The drug was discovered between the 1960s and 1980s, as a result of an extensive plant screening during which as many as 15.000 plant extracts were evaluated for anticancer activity.
This lead to finding that the extract from Taxus Brevifolia’s bark was cytotoxic. In 1967 was isolated the part of the bark and named Taxol and in 1971 its structure was published.

Initially, Taxol’s utility was met with skepticism since the drug was insoluble in water and had to be mixed with polyethoxylated castor oil, which can cause anaphylactic reactions.

Regardless, scientists kept working on Taxol finding it to be effective against some mouse tumor models. After a number of clinical trials, however, the availability of Taxol became limited due to the slow growth of parent plant T.Brevifolia.
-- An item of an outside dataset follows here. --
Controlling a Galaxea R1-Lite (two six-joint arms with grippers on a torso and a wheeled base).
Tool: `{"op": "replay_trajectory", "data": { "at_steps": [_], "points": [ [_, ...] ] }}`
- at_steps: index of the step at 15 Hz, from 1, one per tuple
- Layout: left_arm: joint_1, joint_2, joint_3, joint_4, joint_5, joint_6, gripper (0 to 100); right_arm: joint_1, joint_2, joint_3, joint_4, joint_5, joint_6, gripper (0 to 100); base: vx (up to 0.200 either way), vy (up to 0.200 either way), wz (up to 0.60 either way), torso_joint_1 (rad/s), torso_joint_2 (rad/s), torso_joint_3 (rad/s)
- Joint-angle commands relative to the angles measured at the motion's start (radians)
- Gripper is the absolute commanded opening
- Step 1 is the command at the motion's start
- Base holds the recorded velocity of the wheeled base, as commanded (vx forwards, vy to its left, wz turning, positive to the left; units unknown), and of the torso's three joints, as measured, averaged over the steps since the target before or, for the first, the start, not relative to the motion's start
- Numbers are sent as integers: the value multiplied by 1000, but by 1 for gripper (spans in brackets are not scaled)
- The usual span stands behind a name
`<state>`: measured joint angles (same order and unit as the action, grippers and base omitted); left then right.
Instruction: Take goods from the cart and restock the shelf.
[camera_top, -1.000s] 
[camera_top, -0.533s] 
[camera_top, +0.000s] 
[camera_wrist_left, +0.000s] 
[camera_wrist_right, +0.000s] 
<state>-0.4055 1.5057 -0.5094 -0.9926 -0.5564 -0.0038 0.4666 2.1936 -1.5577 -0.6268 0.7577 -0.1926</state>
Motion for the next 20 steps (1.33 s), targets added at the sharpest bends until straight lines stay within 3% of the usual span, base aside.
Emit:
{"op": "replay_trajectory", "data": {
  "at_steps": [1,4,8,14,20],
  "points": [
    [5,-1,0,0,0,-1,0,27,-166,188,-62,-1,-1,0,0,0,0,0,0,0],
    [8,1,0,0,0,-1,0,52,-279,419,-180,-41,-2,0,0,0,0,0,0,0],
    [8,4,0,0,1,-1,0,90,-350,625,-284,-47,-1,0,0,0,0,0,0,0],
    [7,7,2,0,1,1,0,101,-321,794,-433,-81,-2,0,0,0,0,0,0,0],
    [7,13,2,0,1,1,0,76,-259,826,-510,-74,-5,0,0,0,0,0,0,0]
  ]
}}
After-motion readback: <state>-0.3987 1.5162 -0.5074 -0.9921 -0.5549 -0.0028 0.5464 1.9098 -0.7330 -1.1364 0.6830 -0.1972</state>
Despite its scarcity, a clinical study on ovarian cancer showed that 30% of patients with advanced disease were responding to Taxol treatment.
However, bottlenecks in drug production remained a persisting problem, so the race started for developing the drug by chemical synthesis.
At this point National Cancer Institute (NCI) made the decision to license out Taxol to the pharmaceutical company Bristol-Myers Squibb (BMS) in 1991 for commercialization.

How does it work?

Paclitaxel treatment freezes cells at the mitotic stage, when there is a small number of unattached kinetochores.
Taxol induces the mitotic arrest due to the activation of mitotic checkpoint as a result it delays the separation of the chromosomes. 

These enter in mitosis like sister chromatids until each pair is attached by mitotic spindle.
As result, each daughter cell will have one copy of chromatid. The chromatids are connected to the microtubules through their kinetochores; in case of unattached kinetochores there is a signal for the transduction cascade for the delay of mitotic progression.